- _TASK BRIEF_: Give back each line of the material that contains the word "region".
PROVIDED DATA: Begin
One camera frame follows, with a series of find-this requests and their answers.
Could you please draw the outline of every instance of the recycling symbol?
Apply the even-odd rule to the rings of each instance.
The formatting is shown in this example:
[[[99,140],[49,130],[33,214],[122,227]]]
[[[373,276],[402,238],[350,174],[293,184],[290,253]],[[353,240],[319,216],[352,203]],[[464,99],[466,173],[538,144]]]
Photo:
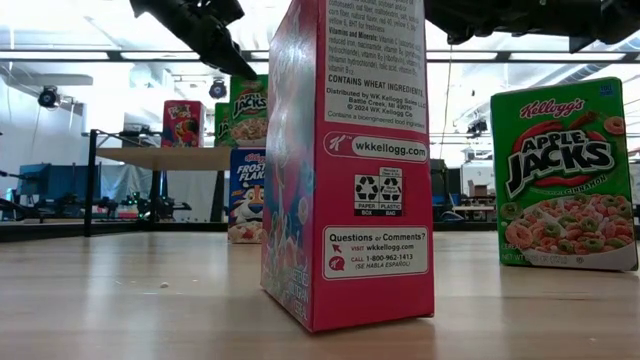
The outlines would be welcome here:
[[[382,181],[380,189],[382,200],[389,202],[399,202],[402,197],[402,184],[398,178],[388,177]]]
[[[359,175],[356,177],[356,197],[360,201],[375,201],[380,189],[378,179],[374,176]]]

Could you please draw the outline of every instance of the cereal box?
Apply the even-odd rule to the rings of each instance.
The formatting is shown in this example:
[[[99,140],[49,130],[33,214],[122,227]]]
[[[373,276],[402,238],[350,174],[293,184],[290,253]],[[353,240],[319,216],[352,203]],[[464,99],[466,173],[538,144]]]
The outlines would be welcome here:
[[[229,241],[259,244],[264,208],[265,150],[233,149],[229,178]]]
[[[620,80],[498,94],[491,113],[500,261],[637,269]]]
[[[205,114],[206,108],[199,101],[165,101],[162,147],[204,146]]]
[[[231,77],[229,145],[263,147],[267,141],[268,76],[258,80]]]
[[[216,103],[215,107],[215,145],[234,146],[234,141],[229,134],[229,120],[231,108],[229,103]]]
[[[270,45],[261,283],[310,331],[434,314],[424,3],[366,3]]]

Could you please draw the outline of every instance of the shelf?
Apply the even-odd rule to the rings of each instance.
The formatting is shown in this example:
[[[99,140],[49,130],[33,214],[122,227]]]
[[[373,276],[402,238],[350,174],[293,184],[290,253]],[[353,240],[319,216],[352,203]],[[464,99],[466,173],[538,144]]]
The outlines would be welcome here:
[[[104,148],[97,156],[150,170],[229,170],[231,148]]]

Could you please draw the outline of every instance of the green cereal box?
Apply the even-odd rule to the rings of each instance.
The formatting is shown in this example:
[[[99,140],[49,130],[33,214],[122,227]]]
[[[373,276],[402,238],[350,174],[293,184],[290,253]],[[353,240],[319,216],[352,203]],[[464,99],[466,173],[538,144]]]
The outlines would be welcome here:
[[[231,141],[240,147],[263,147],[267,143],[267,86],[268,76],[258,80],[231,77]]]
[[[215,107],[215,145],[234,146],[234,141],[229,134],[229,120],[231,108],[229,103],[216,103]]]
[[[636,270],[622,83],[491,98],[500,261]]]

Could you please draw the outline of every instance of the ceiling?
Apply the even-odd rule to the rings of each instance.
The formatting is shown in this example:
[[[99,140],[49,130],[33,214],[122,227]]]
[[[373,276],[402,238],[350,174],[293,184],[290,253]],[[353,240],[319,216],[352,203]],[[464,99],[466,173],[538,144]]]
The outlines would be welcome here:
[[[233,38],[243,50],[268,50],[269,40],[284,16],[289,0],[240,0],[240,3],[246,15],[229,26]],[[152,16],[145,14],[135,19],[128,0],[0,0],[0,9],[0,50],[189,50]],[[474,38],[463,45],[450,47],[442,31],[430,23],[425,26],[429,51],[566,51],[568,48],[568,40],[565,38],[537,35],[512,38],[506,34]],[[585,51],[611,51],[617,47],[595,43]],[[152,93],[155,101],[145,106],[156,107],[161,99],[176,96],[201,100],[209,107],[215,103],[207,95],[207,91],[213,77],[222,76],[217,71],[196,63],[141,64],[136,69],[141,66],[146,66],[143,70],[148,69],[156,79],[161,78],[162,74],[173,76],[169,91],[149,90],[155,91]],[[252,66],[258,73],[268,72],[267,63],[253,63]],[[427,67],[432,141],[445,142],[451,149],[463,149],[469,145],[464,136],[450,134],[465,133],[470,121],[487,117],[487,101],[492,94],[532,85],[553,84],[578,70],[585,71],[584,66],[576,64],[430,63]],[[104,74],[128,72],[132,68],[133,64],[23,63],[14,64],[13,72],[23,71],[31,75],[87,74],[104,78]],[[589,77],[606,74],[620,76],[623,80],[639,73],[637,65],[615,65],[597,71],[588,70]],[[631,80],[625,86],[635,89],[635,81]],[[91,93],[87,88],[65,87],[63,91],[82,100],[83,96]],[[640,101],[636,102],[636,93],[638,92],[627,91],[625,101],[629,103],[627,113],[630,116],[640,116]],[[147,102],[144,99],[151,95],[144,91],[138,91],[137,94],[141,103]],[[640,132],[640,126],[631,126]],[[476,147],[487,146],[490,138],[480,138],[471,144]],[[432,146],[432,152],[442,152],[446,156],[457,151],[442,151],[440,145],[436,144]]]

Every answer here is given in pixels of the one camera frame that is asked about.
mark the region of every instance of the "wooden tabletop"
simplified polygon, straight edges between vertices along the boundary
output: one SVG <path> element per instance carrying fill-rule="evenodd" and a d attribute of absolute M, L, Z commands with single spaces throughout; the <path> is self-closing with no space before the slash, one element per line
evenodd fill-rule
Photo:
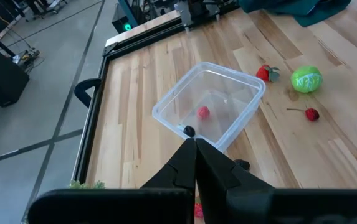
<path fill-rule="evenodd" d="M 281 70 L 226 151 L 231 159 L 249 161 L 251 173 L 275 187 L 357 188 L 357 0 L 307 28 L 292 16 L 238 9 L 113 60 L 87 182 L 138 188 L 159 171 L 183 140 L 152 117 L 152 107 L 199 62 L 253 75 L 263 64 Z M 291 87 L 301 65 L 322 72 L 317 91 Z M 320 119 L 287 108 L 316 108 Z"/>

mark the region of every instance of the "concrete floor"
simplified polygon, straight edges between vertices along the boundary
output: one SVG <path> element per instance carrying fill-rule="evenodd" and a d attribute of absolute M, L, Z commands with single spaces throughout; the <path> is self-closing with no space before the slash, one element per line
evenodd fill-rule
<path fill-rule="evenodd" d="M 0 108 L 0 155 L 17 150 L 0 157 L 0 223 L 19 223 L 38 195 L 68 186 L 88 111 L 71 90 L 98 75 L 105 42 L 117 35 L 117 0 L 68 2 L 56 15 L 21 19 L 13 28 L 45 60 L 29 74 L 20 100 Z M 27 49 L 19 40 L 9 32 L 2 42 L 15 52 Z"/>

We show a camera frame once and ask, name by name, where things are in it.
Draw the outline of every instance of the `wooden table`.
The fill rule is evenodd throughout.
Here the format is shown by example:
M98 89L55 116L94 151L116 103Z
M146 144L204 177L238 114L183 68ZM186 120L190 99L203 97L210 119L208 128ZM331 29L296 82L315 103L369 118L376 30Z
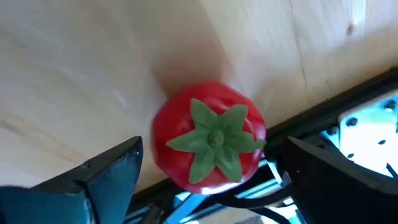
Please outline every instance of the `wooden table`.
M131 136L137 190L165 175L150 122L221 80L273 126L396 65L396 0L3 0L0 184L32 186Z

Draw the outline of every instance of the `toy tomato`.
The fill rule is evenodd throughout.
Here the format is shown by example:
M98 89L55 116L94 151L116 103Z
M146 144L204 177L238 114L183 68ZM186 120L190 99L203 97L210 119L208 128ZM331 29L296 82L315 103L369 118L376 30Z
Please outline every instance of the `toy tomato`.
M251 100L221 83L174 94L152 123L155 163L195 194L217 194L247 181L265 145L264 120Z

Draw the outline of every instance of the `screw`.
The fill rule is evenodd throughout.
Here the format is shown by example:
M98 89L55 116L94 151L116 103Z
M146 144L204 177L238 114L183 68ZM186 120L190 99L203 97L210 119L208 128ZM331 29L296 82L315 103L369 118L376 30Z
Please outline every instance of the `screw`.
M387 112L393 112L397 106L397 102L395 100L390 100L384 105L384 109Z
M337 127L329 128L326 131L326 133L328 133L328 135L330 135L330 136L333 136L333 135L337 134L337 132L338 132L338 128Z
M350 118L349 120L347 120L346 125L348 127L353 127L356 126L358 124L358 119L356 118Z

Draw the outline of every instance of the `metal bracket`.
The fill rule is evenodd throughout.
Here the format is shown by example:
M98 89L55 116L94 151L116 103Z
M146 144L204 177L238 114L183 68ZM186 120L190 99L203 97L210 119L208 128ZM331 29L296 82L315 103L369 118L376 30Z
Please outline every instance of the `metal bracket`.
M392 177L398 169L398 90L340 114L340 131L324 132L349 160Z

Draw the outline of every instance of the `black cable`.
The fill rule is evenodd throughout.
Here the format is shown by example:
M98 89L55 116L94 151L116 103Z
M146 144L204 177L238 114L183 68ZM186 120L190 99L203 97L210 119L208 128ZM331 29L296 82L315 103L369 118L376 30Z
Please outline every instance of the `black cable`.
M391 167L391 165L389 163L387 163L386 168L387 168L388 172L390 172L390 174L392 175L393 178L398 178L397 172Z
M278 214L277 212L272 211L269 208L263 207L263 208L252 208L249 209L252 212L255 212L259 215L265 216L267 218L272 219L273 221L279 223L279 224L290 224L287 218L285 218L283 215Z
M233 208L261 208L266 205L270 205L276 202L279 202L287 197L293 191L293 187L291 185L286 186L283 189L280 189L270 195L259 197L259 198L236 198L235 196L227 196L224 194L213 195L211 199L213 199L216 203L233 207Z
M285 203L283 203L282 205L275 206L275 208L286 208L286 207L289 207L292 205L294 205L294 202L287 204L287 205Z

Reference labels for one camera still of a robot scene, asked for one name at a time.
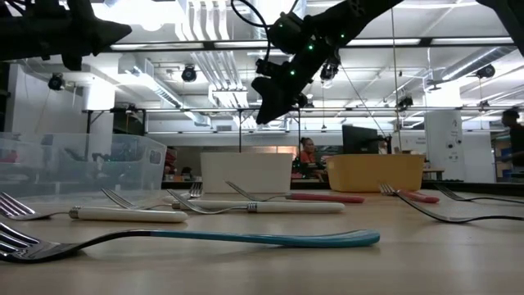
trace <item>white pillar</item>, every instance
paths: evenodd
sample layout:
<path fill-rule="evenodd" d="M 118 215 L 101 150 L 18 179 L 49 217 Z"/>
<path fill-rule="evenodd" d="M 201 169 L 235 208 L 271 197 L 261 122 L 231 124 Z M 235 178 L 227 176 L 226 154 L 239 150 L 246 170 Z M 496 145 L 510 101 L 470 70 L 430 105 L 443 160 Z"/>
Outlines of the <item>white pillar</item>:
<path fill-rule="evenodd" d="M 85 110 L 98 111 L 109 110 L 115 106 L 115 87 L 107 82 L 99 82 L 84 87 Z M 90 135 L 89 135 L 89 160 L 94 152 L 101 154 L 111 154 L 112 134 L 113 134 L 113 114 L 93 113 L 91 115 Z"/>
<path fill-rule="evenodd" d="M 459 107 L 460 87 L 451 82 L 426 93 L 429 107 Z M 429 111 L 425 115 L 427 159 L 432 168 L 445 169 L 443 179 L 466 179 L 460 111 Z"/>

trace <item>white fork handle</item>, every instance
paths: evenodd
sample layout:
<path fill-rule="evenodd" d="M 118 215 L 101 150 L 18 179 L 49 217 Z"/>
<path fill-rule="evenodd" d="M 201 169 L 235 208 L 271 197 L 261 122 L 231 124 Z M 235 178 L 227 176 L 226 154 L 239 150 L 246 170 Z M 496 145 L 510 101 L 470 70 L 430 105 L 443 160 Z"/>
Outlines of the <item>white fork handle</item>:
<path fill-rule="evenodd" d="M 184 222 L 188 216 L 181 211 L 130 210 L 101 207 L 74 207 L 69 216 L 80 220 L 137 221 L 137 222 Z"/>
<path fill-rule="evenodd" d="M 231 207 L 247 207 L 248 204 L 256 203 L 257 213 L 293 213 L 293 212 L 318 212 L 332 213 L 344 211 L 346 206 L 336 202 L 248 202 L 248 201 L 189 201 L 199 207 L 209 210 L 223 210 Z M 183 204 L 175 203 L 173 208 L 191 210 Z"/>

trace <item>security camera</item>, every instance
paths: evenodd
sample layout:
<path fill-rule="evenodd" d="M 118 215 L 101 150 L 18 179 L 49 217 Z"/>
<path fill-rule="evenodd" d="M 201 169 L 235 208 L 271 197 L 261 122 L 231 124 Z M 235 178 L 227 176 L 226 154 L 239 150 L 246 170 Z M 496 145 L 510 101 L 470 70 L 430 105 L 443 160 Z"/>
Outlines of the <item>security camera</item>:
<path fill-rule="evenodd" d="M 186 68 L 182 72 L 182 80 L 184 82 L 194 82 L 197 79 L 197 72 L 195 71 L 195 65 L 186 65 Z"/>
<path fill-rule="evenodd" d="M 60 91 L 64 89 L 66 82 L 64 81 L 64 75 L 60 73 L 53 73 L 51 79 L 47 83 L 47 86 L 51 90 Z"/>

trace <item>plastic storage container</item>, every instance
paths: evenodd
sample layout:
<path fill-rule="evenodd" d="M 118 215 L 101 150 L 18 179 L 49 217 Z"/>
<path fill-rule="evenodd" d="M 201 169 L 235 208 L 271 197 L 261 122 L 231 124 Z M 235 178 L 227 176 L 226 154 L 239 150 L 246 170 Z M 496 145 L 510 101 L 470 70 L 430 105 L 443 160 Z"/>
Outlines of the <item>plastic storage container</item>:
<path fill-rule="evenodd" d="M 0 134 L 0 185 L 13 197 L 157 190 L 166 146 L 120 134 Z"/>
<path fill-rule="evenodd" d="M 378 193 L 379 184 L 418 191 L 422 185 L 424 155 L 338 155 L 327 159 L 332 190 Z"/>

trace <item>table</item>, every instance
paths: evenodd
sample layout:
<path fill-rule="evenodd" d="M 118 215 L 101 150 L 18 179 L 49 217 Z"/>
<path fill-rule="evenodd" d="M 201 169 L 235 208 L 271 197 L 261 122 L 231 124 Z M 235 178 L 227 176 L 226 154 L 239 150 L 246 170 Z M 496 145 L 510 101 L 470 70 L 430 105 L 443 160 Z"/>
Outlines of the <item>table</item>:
PROVIDED DATA: End
- _EXERCISE RESPONSE_:
mark the region of every instance of the "wooden tabletop"
mark the region of every instance of the "concrete floor"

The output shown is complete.